## CUNY MSDA DATA 620
### Homework 10-11: Document classification
By Dmitriy Vecheruk

### Assignment
*It can be useful to be able to classify new "test" documents using already classified "training" documents.  A common example is using a corpus of labeled spam and ham (non-spam) e-mails to predict whether or not a new document is spam.  
For this project, you can either use the above dataset to predict the class of new documents (either withheld from the training dataset or from another source such as your own spam folder).*

*For more adventurous students, you are welcome (encouraged!) to come up a different set of documents (including scraped web pages!?) that have already been classified (e.g. tagged), then analyze these documents to predict how new documents should be classified.*
  

----

### Solution

#### Dataset
For this assignment, I will use the famous Reuters news dataset that comes with the NLTK package. According to the documentaion, "The Reuters Corpus contains 10,788 news documents totaling 1.3 million words. The documents have been classified into 90 topics, and grouped into two sets, called 'training' and 'test'. [1]
  
#### Approach
The analysis is conducted as follows and uses the functionality of `nltk` and `sklearn` libraries and the general approach to training an LDA classifier outlined in [2,3].
  
1) Read and prepare the training documents  
2) Remove stopwords  
3) Train an LDA model on the training dataset  
4) Apply the model on the test data and evaluate its performance in terms of correct topic recognition  

## 1. Setup and read the data

In [155]:
import numpy as np
from nltk.corpus import reuters
from nltk.stem.porter import PorterStemmer
from nltk import FreqDist
import string
from sklearn.feature_extraction.text import CountVectorizer
from sklearn.decomposition import LatentDirichletAllocation


In [12]:
reuters.fileids()[:5]

['test/14826', 'test/14828', 'test/14829', 'test/14832', 'test/14833']

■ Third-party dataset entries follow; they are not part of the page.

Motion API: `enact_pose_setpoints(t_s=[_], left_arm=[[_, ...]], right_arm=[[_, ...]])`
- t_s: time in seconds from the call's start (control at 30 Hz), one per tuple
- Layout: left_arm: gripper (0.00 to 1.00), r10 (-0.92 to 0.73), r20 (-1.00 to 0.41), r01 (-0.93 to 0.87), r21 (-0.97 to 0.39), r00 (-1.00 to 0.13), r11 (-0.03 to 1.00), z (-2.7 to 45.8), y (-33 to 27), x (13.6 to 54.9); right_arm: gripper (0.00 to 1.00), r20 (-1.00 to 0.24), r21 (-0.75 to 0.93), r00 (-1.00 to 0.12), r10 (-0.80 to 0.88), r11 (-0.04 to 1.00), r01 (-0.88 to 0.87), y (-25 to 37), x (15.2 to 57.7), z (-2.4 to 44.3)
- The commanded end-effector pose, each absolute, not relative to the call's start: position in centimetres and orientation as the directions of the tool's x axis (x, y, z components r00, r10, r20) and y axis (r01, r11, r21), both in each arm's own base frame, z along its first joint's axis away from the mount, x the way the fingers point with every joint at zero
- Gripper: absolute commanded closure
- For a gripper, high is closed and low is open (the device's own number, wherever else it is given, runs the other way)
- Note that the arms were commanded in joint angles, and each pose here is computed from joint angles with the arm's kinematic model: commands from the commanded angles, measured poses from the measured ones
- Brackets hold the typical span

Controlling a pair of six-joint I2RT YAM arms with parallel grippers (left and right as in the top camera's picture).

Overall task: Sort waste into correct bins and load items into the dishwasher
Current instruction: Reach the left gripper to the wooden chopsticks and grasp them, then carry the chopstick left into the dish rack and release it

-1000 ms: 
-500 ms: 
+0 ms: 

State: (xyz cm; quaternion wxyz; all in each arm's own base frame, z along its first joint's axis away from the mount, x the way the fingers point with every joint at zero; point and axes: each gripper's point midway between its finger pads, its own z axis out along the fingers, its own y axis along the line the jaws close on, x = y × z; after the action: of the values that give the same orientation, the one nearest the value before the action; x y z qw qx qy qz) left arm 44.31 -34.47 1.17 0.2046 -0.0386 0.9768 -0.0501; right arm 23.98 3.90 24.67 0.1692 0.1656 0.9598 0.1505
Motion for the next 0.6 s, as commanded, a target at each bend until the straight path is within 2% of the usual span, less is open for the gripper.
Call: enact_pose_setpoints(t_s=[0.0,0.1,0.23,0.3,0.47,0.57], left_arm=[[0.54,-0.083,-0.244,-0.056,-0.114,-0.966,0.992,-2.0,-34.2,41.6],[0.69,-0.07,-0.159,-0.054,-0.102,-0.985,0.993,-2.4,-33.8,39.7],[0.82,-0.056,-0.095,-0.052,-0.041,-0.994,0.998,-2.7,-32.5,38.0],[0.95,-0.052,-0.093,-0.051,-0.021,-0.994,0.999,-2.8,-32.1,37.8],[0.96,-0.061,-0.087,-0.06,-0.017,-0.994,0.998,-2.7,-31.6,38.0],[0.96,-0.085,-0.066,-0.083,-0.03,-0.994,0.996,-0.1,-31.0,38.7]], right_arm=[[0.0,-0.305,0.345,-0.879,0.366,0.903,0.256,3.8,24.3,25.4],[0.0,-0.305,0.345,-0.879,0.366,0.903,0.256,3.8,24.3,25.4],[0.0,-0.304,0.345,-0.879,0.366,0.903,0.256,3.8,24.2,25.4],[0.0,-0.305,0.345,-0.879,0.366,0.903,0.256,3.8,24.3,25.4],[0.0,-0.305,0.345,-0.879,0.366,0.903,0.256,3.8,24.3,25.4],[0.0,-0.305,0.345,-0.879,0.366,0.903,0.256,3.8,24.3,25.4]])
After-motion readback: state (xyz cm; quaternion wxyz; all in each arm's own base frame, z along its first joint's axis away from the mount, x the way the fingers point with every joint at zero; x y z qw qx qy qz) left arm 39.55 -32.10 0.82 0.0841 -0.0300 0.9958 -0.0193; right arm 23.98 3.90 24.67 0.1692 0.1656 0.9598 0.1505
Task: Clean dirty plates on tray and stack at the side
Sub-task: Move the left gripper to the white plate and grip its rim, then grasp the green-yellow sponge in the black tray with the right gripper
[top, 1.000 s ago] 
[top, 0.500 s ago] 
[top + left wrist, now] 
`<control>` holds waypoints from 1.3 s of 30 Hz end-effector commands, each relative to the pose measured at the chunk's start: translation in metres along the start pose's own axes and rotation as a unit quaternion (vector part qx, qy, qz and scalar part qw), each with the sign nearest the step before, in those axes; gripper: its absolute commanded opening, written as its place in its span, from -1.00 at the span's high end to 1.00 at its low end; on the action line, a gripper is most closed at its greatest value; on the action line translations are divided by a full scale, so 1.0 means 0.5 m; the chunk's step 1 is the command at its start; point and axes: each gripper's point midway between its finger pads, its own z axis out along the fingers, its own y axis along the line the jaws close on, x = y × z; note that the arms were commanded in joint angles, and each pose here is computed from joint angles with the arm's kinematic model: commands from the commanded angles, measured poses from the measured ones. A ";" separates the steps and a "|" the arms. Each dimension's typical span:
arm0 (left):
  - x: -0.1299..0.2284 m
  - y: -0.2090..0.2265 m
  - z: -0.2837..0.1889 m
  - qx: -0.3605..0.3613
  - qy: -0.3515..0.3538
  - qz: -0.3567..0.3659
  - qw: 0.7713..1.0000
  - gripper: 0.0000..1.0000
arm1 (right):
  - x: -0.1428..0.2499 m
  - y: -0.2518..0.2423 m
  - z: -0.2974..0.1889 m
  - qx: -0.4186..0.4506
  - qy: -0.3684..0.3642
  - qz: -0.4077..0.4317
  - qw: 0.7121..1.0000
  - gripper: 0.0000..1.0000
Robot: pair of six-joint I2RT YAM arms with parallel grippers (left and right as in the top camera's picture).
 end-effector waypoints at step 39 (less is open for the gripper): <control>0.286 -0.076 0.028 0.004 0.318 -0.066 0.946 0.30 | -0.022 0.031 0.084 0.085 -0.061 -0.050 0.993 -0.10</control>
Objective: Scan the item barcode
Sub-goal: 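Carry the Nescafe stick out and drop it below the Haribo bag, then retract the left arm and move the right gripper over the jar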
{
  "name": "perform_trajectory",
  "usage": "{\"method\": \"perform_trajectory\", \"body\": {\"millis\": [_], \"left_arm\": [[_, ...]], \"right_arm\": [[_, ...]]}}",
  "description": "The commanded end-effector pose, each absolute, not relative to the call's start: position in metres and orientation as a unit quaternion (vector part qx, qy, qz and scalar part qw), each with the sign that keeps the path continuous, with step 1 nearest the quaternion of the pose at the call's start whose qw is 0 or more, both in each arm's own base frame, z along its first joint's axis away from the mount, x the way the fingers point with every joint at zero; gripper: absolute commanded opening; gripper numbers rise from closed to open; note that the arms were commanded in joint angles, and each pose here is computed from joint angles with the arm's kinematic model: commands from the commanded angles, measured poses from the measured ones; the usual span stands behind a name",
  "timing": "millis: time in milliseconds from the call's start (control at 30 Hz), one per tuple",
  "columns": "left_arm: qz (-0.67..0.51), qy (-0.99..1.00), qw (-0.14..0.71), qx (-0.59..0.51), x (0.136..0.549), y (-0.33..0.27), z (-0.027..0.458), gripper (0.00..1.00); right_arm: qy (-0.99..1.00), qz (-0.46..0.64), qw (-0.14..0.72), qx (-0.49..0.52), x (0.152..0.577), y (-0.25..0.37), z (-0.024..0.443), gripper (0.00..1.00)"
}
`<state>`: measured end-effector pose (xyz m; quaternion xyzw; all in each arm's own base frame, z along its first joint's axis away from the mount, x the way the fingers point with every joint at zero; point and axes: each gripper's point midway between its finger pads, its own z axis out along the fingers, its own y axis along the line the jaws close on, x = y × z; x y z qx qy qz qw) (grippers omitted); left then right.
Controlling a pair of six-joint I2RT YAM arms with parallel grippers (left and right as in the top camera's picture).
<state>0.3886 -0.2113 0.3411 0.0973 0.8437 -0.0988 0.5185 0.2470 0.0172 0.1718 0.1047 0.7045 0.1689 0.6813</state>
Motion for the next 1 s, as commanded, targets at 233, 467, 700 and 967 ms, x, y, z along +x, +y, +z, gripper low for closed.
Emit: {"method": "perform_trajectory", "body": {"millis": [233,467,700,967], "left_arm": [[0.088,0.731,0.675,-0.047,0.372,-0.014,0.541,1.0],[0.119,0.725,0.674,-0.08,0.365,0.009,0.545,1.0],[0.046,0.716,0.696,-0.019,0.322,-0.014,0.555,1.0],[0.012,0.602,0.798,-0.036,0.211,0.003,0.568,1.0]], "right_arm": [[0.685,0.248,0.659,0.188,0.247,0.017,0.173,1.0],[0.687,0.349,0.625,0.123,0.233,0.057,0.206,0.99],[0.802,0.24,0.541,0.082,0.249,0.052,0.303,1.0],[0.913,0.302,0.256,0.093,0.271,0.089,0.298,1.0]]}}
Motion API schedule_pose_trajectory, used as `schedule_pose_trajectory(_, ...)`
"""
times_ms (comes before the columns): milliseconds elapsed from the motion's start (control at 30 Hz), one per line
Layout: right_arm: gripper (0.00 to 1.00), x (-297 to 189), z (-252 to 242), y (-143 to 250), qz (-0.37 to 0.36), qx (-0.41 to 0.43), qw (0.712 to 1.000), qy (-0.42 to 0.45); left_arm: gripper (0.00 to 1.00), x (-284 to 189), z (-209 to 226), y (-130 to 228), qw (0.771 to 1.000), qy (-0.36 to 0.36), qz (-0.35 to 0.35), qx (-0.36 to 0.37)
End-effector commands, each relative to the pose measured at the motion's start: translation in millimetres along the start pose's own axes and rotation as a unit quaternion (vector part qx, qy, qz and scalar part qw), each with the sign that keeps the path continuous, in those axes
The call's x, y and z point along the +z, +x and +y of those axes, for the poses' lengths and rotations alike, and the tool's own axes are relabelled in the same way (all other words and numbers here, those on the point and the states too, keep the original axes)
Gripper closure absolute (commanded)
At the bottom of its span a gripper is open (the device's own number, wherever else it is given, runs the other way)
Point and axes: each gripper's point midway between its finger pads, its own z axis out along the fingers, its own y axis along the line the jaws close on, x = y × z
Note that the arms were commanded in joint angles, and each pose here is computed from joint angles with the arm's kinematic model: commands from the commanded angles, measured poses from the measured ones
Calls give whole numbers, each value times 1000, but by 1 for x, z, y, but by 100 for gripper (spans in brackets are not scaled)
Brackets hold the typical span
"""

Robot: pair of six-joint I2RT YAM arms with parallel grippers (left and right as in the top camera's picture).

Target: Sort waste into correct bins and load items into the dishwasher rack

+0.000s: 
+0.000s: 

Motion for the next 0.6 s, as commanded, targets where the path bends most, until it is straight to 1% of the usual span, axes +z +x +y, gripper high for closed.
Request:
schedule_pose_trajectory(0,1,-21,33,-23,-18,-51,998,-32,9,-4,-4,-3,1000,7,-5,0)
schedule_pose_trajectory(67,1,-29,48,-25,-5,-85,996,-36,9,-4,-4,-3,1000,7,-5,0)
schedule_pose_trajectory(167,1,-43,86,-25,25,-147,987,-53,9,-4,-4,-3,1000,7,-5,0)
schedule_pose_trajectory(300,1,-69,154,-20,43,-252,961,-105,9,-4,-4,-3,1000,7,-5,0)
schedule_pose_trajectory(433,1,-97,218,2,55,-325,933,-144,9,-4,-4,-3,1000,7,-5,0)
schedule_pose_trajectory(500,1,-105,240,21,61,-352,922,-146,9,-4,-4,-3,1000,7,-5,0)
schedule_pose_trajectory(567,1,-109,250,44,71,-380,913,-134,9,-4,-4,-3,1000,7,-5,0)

First, we need to inspect which are the 90 topics listed in the documentation and how often they appear in the data

In [124]:
for item in reuters.categories(): print item,

acq alum barley bop carcass castor-oil cocoa coconut coconut-oil coffee copper copra-cake corn cotton cotton-oil cpi cpu crude dfl dlr dmk earn fuel gas gnp gold grain groundnut groundnut-oil heat hog housing income instal-debt interest ipi iron-steel jet jobs l-cattle lead lei lin-oil livestock lumber meal-feed money-fx money-supply naphtha nat-gas nickel nkr nzdlr oat oilseed orange palladium palm-oil palmkernel pet-chem platinum potato propane rand rape-oil rapeseed reserves retail rice rubber rye ship silver sorghum soy-meal soy-oil soybean strategic-metal sugar sun-meal sun-oil sunseed tea tin trade veg-oil wheat wpi yen zinc


In [130]:
# Count the frequency of the topics

cat_freq = []
for elem in reuters.fileids():
    cat_freq.append(reuters.categories(elem))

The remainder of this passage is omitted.